50 Virginia students, parents, others to 4th Circuit: Uphold policy to protect privacy in restrooms


ADF files friend-of-the-court-brief asking for reversal of panel’s 2-1 decision against student privacy

RICHMOND, Va. – Alliance Defending Freedom attorneys filed a friend-of-the-court brief Wednesday with the full U.S. Court of Appeals for the 4th Circuit on behalf of 50 concerned parents, students, grandparents, and community members who support the Gloucester County School Board’s restroom policy. That policy protects students’ privacy and safety by reserving restrooms and locker rooms for members of the same biological sex, while providing an alternative private facility for students uncomfortable using a facility that corresponds with their sex.

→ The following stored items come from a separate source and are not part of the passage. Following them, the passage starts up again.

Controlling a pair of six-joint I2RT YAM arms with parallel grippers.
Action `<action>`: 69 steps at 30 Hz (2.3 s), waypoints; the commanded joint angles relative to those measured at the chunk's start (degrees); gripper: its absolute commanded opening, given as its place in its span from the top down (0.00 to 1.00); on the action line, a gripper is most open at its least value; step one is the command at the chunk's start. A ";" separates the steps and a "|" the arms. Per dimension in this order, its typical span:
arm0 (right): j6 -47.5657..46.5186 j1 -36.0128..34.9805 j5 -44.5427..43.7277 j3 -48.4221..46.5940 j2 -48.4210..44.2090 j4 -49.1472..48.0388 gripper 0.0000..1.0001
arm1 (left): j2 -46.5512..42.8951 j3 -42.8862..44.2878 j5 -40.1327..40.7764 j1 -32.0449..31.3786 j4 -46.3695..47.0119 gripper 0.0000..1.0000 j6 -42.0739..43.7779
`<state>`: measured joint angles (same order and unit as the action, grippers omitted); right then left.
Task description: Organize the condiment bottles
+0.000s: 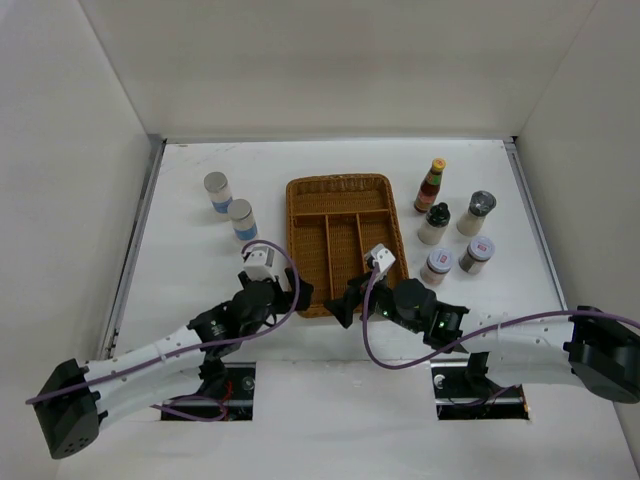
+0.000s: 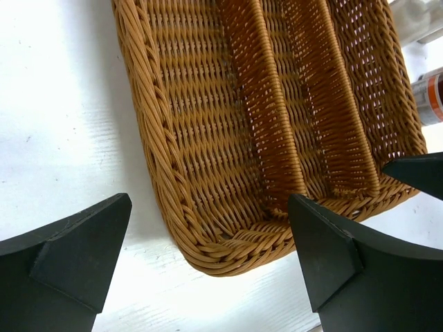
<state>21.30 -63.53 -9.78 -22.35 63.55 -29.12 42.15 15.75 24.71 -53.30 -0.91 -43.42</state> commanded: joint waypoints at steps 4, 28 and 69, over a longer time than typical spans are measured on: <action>-0.65 -0.68 -1.56 -0.77 -0.62 -2.34 0.00 | -1.46 0.77 0.43 1.75 2.67 0.00 0.97; -0.12 -0.50 -5.69 1.08 -5.10 -2.69 0.64 | 13.73 27.49 17.13 22.04 3.37 0.19 18.11; 0.23 0.64 -7.36 2.40 -6.16 -4.10 0.00 | 36.40 48.22 10.63 21.26 13.21 0.68 20.22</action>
<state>21.21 -63.53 -16.12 -20.38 58.61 -29.67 75.13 58.37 36.23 -31.86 5.23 -24.58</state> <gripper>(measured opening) 0.996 0.588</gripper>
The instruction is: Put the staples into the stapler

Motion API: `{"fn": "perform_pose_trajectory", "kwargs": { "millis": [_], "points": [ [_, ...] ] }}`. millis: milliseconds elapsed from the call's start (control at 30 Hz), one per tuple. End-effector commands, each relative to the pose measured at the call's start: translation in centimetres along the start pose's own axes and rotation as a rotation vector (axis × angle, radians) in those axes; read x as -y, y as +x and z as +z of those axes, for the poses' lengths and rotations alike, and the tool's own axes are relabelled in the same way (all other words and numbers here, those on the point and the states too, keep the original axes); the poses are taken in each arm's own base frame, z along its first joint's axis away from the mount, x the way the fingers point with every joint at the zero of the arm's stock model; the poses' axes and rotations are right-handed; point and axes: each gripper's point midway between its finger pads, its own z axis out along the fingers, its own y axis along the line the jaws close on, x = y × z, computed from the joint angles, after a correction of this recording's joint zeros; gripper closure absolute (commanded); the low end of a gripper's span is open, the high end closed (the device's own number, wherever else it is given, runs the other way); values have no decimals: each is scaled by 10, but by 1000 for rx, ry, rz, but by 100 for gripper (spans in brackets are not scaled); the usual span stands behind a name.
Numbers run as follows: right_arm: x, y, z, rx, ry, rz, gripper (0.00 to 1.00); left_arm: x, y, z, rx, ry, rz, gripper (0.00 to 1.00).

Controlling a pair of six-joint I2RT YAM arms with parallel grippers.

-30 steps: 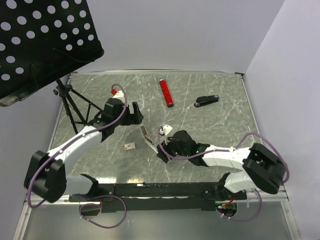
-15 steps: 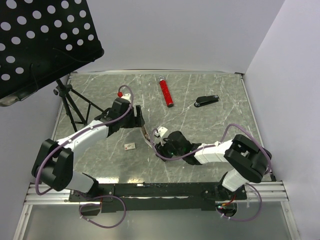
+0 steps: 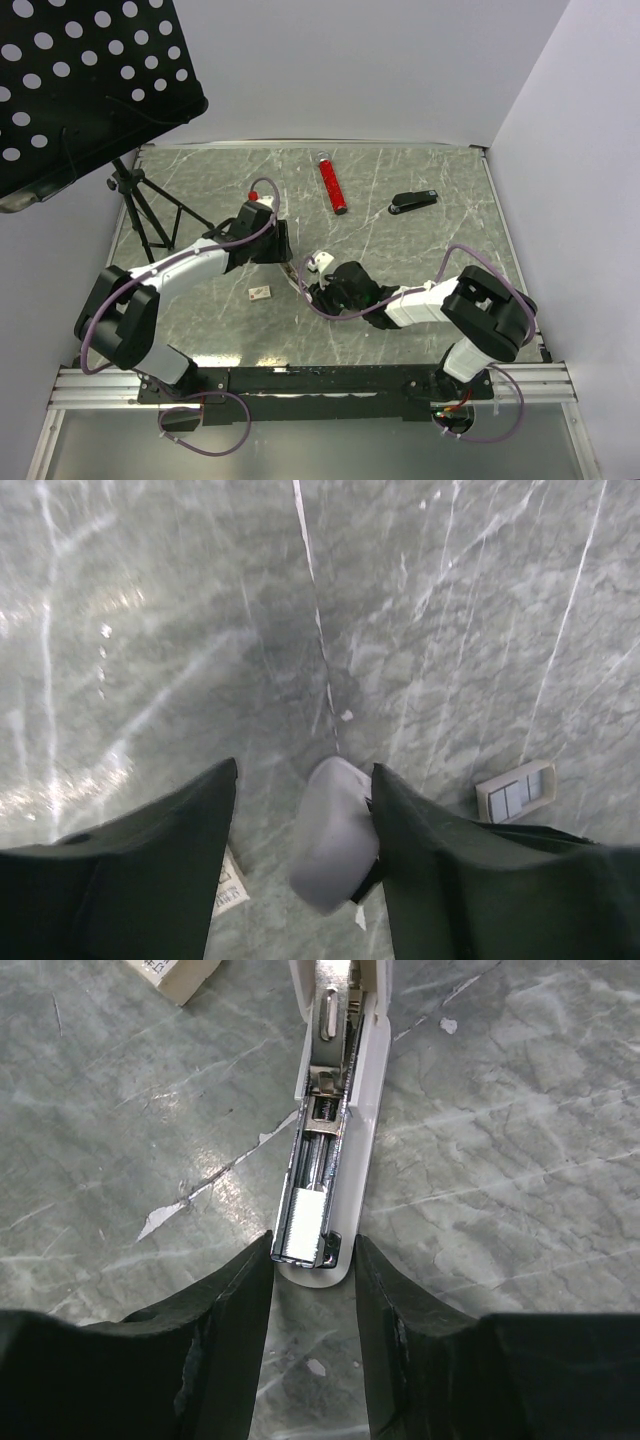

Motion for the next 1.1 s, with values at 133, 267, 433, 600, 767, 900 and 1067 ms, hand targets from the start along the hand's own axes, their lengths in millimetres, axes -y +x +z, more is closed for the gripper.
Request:
{"fn": "perform_pose_trajectory", "kwargs": {
  "millis": [133,267,433,600,767,900,1067],
  "points": [
    [1,-6,9,15,13,2,61,18,7,-6,-30,24,7,68],
    [-1,-10,10,25,8,20,65,28,14,-12,-50,23,-10,72],
    [-5,-17,10,57,-9,56,70,44,28,-15,-81,-9,-78,70],
    [-8,-22,12,83,-25,84,72,67,51,-13,-120,-39,-97,67],
    [-9,-22,12,96,-30,94,72,83,64,-11,-139,-35,-110,63],
    [-9,-20,15,95,-33,94,72,102,69,-11,-145,13,-143,50],
    [-10,-18,18,102,-42,99,72,115,74,-13,-149,39,-151,38]
  ]
}}
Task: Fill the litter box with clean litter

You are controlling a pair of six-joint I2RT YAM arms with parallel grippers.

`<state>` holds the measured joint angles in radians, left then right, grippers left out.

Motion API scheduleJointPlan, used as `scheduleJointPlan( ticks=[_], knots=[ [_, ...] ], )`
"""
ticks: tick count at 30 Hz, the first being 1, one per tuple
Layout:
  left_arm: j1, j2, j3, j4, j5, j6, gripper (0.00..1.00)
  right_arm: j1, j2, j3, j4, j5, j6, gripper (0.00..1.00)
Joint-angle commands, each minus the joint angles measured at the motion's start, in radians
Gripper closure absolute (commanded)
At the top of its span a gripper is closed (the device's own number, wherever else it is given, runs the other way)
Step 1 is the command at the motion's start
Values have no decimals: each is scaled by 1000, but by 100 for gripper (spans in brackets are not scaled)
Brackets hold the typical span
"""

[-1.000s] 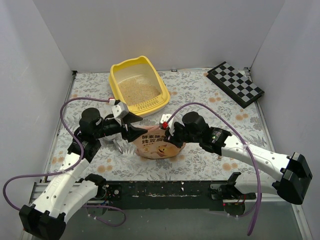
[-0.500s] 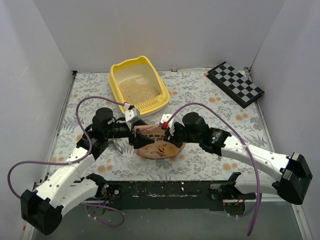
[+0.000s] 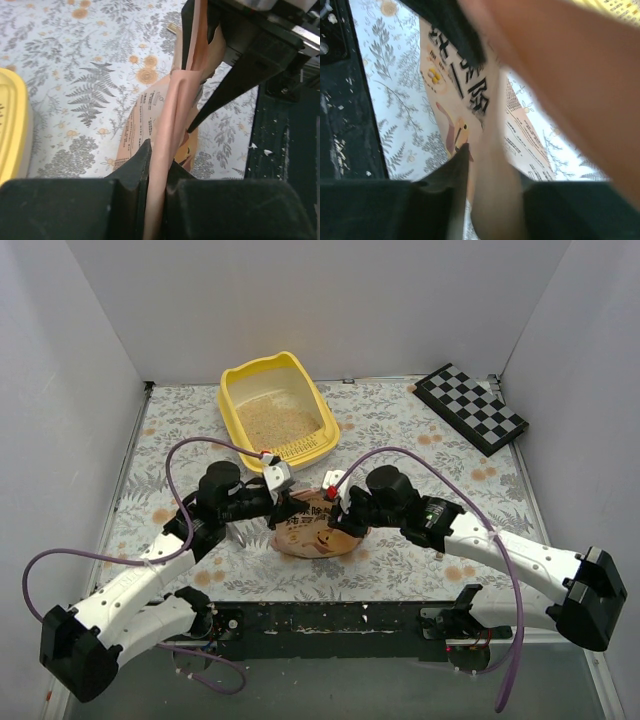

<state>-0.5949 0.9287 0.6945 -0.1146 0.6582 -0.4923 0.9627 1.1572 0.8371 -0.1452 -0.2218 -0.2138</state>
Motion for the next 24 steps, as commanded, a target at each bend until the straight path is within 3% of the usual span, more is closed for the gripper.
scheduleJointPlan(
  ticks=[1, 3, 8, 10, 13, 15, 16, 17, 24],
  knots=[
    [-14, -56, 3, 26, -152, 58, 100, 5, -53, 83, -65, 45, -28, 63],
    [-16, -71, 23, -16, -147, 87, 100, 4, -80, 109, -102, 74, -59, 51],
    [-22, -132, 5, -25, -75, 123, 100, -31, -119, 244, -261, 41, -151, 39],
    [-31, -157, -15, -23, -66, 135, 100, -64, -120, 313, -348, 3, -188, 39],
    [-49, -194, -53, -23, -66, 164, 100, -104, -100, 407, -496, -71, -261, 47],
    [-59, -226, -73, -22, -60, 181, 100, -123, -79, 459, -549, -59, -297, 59],
    [-59, -243, -81, -19, -46, 184, 100, -134, -74, 470, -563, -60, -311, 72],
    [-62, -264, -95, -19, -39, 192, 100, -145, -67, 480, -574, -73, -324, 98],
    [-74, -369, -170, 24, -34, 199, 100, -165, 28, 520, -662, -217, -409, 99]
  ],
)
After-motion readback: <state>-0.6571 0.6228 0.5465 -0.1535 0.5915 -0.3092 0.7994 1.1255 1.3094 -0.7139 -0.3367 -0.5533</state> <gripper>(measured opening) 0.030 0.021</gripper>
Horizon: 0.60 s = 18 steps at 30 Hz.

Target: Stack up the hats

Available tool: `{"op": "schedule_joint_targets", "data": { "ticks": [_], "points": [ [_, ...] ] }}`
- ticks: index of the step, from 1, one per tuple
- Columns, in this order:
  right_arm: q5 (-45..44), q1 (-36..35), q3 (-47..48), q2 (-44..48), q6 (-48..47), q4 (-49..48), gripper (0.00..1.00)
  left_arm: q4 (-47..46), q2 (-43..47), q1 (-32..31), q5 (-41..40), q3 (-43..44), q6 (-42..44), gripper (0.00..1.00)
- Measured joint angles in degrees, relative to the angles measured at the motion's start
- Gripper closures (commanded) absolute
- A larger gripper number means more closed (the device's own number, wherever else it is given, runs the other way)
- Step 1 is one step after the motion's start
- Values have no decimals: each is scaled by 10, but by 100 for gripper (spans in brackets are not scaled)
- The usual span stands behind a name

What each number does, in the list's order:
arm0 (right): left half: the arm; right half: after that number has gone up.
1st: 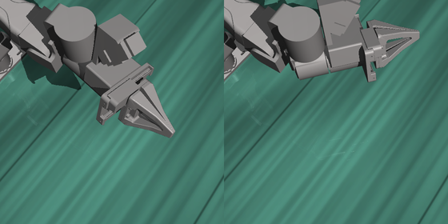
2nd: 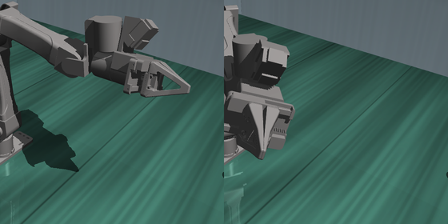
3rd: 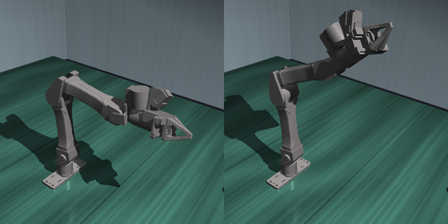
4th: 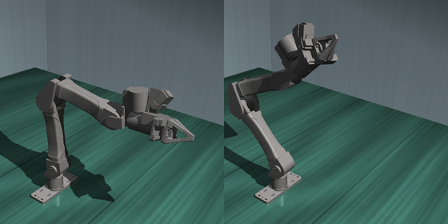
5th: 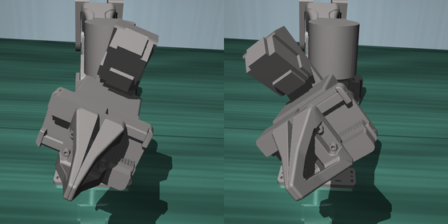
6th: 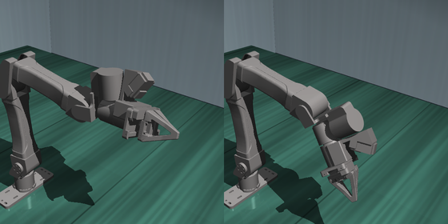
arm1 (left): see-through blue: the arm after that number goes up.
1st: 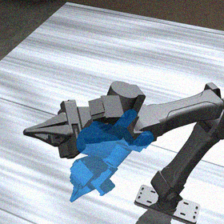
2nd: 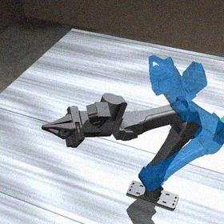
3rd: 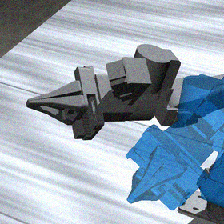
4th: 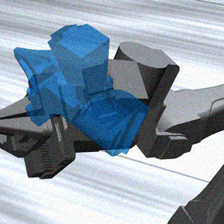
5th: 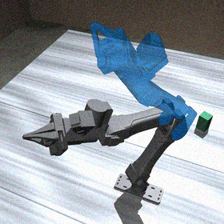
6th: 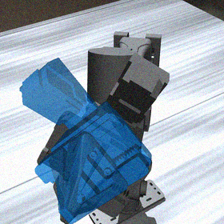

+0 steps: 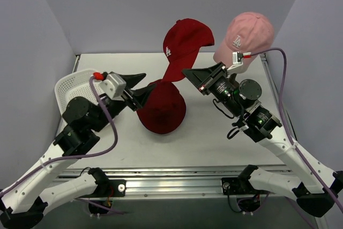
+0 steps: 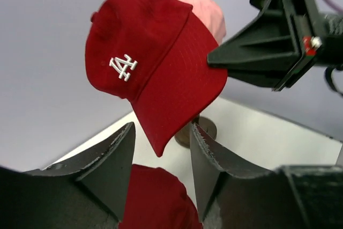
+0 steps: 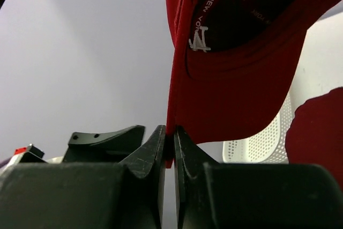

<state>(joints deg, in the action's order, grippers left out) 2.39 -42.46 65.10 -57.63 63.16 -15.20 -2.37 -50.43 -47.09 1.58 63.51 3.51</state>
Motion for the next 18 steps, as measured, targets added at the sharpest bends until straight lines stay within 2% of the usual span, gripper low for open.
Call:
{"op": "schedule_joint_targets", "data": {
  "ticks": [3,7,12,15,18],
  "points": [
    [9,0,4,2,-61,-6,100,-5,40,0,-16,-3,-23,36],
    [18,1,46,-1,-134,4,100,-13,77,0,-42,-8,-56,33],
    [33,15,183,-42,-231,49,100,5,34,0,-50,31,-93,33],
    [52,61,262,-77,-268,71,100,21,-11,0,-52,61,-112,32],
    [92,145,332,-120,-276,92,100,38,-48,0,-57,71,-137,32]
  ]
}}
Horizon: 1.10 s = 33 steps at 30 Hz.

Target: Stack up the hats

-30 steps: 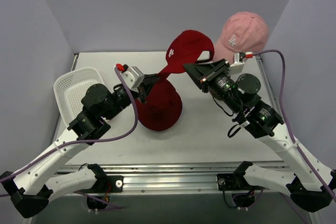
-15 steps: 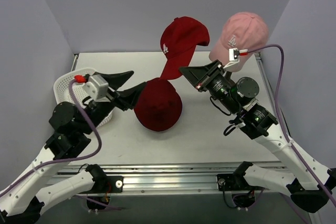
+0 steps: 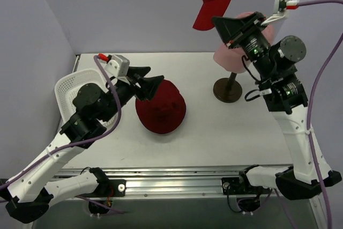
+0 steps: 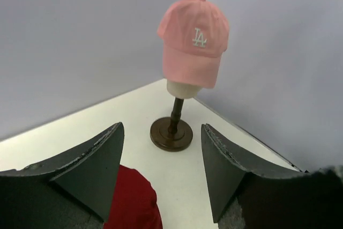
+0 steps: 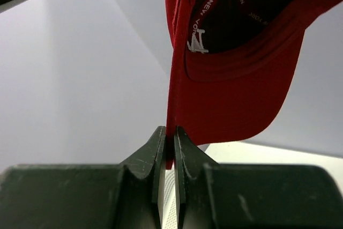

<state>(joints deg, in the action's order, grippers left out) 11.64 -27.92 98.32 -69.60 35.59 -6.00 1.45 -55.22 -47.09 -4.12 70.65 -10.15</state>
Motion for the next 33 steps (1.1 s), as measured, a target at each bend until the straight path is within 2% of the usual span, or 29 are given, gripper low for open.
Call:
{"op": "schedule_joint_targets", "data": {
  "ticks": [4,8,12,20,25,33],
  "points": [
    [118,153,18,-48,72,-38,100,14,-38,0,-2,6,-28,32],
    [214,292,-62,-76,225,-169,100,6,-64,0,1,-6,-50,32],
    [267,371,-143,-94,354,-269,100,-12,-76,0,8,-40,-65,32],
    [298,417,-273,-66,547,-503,100,-43,-102,0,23,-97,-75,32],
    [297,437,-340,-18,593,-567,100,-56,-106,0,30,-115,-75,32],
    [296,445,-394,25,610,-611,100,-77,-104,0,33,-146,-75,32]
  ]
}}
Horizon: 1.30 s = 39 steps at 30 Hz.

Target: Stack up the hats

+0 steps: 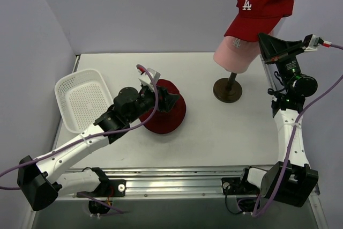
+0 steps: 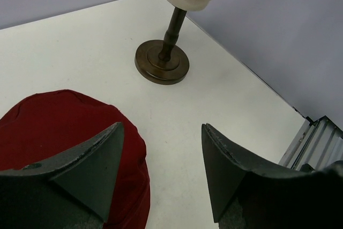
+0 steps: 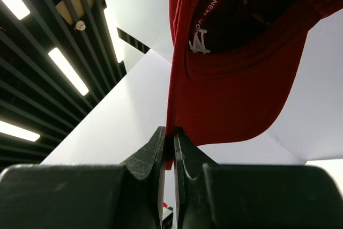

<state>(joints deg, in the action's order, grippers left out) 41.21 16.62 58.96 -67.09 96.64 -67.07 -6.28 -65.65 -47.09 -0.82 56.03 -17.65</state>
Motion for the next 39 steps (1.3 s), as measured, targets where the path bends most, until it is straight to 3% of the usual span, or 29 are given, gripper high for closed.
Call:
{"op": "schedule_joint_targets", "data": {
  "ticks": [12,22,39],
  "points": [
    [2,23,-63,-19,33,-33,100,-16,-2,0,20,11,-16,31],
    [2,28,-120,-7,53,-53,100,-42,-161,0,102,269,-112,28],
    [10,41,-147,-43,116,-75,100,-69,-345,0,163,405,-240,23]
  ]
}}
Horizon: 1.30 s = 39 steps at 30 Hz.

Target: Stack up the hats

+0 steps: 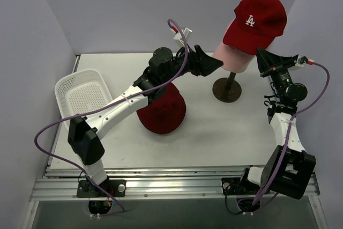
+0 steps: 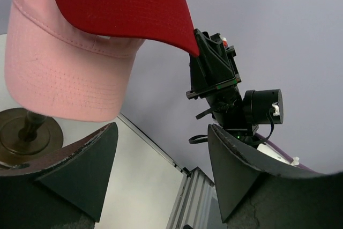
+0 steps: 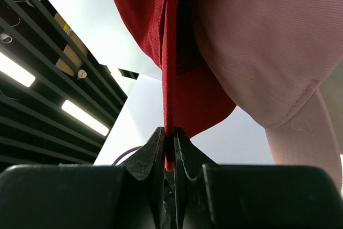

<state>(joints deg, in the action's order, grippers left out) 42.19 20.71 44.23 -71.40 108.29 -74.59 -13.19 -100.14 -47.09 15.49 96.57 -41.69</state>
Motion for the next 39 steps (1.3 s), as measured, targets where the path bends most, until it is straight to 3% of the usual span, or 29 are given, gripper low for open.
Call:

A federal district court had ruled in favor of the school district in G.G. v. Gloucester County School Board, finding that its policy “seeks to protect an interest in bodily privacy that the Fourth Circuit has recognized as a constitutional right,” but a 4th Circuit panel nonetheless rejected that ruling 2-1 in April. The ADF brief, which the Family Foundation of Virginia also joined, asks the full 15-judge court to reverse that decision.
“Schools have a duty to protect the privacy and safety of all students. That’s a principle that numerous other courts—including the 4th Circuit itself—have previously upheld,” said ADF Senior Counsel Jeremy Tedesco. “It’s common sense that boys shouldn’t be in girls’ locker rooms, but furthermore, the school district’s policy is on solid legal ground because federal law specifically authorizes schools to have single-sex restrooms and locker rooms, as the judge who dissented from the panel’s decision rightly noted. We have asked the full 4th Circuit to reverse the panel’s ruling, which is out of step with the law and all previous federal court precedent.”
The ACLU of Virginia sued the school district over the policy in June of last year and asserted that the school board violated Title IX, a federal law, and the 14th Amendment’s Equal Protection Clause when the district declined to allow a female student to use the boys’ restrooms. The U.S. departments of Education and Justice have also furthered this erroneous argument, and ADF recently filed lawsuits in North Carolina and Illinois against DOE and DOJ over their misinterpretation of the law, their lack of authority to change the law’s meaning, and the bullying tactics they are using to enforce their political will.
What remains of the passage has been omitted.